Aim of the task
From the data, return each line holding the word "side".

Input data

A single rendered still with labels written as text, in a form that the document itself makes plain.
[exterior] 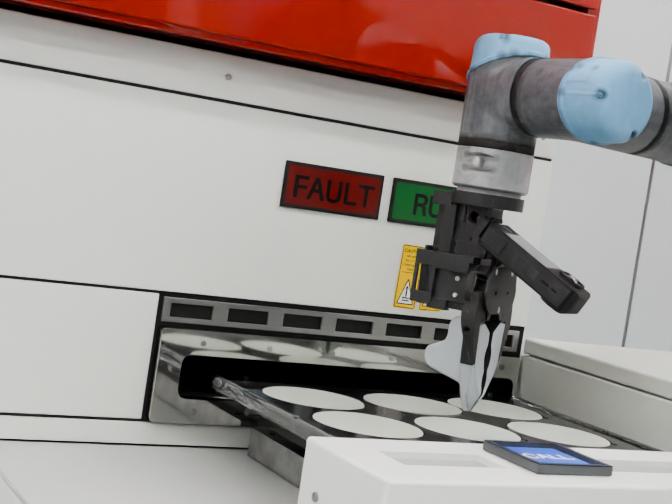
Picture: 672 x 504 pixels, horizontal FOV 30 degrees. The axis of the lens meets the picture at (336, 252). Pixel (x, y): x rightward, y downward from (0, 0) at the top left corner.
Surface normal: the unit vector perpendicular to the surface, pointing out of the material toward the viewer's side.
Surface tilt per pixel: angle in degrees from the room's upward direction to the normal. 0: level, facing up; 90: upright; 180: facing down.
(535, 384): 90
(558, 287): 89
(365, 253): 90
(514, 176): 90
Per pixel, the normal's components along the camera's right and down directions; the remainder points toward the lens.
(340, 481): -0.87, -0.11
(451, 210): -0.50, -0.03
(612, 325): 0.47, 0.12
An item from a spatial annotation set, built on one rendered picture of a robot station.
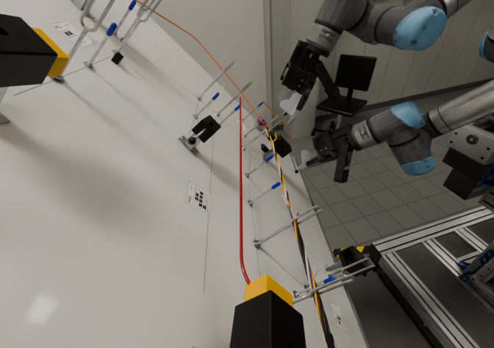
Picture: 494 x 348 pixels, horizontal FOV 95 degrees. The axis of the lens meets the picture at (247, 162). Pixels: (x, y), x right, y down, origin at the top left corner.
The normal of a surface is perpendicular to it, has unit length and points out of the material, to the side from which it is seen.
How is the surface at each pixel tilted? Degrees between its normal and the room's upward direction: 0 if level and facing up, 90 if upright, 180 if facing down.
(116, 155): 52
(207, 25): 90
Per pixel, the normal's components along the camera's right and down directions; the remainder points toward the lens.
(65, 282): 0.73, -0.57
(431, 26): 0.25, 0.58
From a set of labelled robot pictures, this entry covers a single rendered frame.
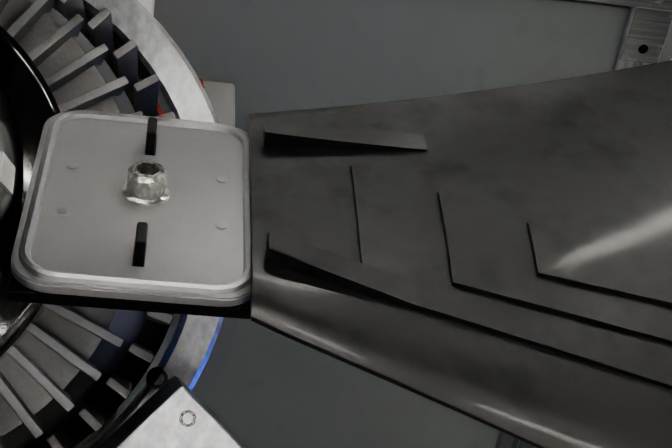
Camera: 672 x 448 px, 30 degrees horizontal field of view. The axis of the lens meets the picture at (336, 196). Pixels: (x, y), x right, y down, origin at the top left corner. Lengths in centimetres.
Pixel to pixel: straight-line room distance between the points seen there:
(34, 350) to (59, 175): 11
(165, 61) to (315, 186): 20
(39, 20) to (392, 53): 69
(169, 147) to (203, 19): 73
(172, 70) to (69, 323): 14
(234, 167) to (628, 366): 13
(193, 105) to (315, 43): 59
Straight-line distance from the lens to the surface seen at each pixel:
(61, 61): 48
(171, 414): 45
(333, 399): 138
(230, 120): 105
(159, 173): 36
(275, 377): 136
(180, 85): 55
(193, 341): 54
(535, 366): 34
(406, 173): 38
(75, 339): 46
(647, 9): 117
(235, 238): 35
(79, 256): 34
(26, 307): 41
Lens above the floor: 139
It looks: 33 degrees down
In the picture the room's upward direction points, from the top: 11 degrees clockwise

Your solution
Surface normal: the unit vector perpendicular to the surface, pointing out of the material toward the viewer's side.
The normal of a surface is perpendicular to it, has unit length and points out of the material, to the side from which it is seen.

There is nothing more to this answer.